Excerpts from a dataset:
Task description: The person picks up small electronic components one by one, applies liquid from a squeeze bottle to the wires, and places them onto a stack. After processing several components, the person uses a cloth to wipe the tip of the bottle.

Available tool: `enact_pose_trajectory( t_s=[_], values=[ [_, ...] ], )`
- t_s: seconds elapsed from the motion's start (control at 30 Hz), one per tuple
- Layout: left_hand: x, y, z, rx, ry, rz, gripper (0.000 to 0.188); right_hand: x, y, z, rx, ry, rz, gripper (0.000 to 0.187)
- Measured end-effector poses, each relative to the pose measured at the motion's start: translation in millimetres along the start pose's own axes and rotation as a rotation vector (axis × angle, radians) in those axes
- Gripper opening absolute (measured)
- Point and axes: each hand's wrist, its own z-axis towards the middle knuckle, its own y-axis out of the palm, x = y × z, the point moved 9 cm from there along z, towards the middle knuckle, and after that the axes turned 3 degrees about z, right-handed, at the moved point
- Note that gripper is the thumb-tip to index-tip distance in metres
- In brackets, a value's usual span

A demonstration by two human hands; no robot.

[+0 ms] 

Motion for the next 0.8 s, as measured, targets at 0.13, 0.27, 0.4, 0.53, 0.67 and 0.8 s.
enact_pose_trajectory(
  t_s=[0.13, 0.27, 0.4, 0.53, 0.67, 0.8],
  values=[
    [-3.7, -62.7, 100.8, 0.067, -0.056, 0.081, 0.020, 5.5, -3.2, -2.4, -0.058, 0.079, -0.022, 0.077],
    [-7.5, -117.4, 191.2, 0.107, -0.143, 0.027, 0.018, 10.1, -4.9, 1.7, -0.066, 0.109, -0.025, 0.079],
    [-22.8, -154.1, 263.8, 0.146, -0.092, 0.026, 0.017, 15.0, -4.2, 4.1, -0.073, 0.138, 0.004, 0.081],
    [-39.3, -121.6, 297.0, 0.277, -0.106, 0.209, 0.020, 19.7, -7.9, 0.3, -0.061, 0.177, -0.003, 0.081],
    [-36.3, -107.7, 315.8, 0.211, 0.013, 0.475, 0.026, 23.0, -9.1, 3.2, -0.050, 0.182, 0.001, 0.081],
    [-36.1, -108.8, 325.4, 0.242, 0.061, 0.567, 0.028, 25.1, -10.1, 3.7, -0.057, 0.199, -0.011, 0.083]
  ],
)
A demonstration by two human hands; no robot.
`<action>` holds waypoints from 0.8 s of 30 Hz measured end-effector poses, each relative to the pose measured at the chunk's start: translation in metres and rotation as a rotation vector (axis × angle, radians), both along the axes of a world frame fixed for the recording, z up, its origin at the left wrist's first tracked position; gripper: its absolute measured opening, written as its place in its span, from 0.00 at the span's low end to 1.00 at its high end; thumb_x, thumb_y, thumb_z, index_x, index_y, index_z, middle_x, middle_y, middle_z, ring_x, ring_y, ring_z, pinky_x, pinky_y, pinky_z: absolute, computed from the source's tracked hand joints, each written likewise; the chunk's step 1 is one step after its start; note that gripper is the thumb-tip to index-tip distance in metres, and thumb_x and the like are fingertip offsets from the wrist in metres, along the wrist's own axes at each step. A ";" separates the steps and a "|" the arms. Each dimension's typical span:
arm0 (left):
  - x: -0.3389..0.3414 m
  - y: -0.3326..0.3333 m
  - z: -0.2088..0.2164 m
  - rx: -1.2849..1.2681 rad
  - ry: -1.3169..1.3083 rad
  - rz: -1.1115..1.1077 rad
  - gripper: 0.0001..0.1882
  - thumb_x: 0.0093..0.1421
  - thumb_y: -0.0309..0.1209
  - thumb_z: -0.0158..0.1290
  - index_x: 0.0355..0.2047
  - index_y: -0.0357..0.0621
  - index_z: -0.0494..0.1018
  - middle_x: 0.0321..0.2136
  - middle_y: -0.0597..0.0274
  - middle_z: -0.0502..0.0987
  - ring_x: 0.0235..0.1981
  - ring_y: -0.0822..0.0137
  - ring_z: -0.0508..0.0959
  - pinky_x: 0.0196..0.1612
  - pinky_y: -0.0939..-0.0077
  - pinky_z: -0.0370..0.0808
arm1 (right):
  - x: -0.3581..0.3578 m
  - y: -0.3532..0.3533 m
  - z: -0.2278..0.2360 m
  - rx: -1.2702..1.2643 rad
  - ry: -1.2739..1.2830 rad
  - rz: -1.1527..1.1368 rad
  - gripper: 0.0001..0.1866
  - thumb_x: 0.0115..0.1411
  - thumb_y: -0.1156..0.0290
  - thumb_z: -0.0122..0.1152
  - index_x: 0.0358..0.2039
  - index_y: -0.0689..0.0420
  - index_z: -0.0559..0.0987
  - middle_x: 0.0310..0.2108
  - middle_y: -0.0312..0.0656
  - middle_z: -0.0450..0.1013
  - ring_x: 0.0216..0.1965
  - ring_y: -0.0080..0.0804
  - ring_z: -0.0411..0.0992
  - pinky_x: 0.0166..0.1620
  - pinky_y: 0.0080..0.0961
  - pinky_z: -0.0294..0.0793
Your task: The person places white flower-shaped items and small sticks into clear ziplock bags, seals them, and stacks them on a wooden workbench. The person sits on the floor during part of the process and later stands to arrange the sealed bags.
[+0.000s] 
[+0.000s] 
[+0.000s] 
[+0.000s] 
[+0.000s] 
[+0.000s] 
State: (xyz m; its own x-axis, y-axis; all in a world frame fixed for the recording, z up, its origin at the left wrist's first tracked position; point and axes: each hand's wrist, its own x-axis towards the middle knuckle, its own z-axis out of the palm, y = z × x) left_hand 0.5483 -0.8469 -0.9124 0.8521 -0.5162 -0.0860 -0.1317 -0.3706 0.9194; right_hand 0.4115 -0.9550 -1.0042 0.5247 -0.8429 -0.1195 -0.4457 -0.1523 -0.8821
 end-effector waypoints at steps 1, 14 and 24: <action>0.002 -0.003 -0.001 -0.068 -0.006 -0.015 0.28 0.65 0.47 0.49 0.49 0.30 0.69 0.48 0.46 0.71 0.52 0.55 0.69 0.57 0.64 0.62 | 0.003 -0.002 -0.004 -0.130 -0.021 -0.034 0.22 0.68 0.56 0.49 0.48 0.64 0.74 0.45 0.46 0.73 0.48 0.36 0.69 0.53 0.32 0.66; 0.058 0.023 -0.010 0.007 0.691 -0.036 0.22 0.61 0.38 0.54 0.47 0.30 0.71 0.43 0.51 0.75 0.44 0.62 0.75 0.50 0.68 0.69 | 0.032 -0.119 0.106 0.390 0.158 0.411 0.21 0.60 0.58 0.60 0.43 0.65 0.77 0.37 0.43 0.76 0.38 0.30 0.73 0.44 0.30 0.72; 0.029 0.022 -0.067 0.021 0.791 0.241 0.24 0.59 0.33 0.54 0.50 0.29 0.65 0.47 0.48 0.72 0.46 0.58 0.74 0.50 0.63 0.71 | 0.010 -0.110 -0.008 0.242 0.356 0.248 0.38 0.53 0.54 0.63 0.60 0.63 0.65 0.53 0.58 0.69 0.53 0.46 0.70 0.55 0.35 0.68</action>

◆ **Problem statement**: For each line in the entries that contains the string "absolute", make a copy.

◆ **Result for this task**:
- Gripper opening absolute (measured)
`<action>` holds waypoints from 0.8 s of 30 Hz measured end-effector poses, each relative to the pose measured at the chunk's start: translation in metres and rotation as a rotation vector (axis × angle, radians), both along the axes of a world frame fixed for the recording, z up, its origin at the left wrist's first tracked position; gripper: its absolute measured opening, written as its place in its span, from 0.00 at the span's low end to 1.00 at its high end; thumb_x, thumb_y, thumb_z, index_x, index_y, index_z, middle_x, middle_y, middle_z, ring_x, ring_y, ring_z, pinky_x, pinky_y, pinky_z: absolute, computed from the source's tracked hand joints, each written likewise; the chunk's step 1 is one step after its start; note that gripper is the thumb-tip to index-tip distance in metres, and thumb_x and the like are fingertip offsets from the wrist in metres, along the wrist's own axes at each step. A ";" separates the steps and a "|" the arms. Each dimension's typical span:

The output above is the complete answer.